### EXERCISE AIM
Start at the line below containing "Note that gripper" and stop at the line containing "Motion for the". Repeat every line of that stretch exactly, and nothing outside it.

════════════════════

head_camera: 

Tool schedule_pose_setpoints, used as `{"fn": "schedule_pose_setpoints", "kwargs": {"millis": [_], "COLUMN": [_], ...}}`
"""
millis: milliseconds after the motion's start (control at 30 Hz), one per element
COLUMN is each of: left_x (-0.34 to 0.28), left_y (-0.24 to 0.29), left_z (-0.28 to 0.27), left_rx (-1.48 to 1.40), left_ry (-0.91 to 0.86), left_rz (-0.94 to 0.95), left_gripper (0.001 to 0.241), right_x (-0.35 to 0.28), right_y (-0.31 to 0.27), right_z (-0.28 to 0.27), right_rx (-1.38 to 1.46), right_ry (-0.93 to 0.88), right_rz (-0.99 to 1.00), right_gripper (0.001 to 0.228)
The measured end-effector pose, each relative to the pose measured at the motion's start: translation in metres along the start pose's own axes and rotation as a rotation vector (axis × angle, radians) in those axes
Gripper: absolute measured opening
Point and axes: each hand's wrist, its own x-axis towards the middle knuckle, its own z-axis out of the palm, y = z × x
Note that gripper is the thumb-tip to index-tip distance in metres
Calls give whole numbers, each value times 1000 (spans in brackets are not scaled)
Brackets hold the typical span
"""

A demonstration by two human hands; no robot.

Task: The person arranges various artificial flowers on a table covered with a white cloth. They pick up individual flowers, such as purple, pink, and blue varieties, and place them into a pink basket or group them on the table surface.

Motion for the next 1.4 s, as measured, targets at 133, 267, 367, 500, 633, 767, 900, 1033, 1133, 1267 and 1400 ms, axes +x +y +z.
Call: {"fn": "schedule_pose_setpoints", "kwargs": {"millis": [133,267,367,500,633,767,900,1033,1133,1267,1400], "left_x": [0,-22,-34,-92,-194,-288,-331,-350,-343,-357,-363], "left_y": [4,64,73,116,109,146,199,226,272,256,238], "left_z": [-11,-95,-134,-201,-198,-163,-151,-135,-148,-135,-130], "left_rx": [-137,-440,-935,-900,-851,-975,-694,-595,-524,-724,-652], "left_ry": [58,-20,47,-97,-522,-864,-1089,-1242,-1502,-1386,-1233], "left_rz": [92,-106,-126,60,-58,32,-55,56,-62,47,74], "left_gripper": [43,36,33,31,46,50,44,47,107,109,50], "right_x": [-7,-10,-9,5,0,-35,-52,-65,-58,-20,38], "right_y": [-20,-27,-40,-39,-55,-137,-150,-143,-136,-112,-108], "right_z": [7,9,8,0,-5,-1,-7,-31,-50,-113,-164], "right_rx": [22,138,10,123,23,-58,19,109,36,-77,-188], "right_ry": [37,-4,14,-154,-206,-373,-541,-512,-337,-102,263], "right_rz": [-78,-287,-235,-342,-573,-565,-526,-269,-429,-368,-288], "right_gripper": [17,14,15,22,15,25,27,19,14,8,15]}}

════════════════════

### OUTPUT OF THE EXERCISE
Note that gripper is the thumb-tip to index-tip distance in metres
Calls give whole numbers, each value times 1000 (spans in brackets are not scaled)
Brackets hold the typical span
"""

A demonstration by two human hands; no robot.

Task: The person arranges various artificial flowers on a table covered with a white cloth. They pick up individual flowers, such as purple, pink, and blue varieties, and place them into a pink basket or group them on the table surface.

Motion for the next 1.4 s, as measured, targets at 133, 267, 367, 500, 633, 767, 900, 1033, 1133, 1267 and 1400 ms, axes +x +y +z.

No additional answer text is required.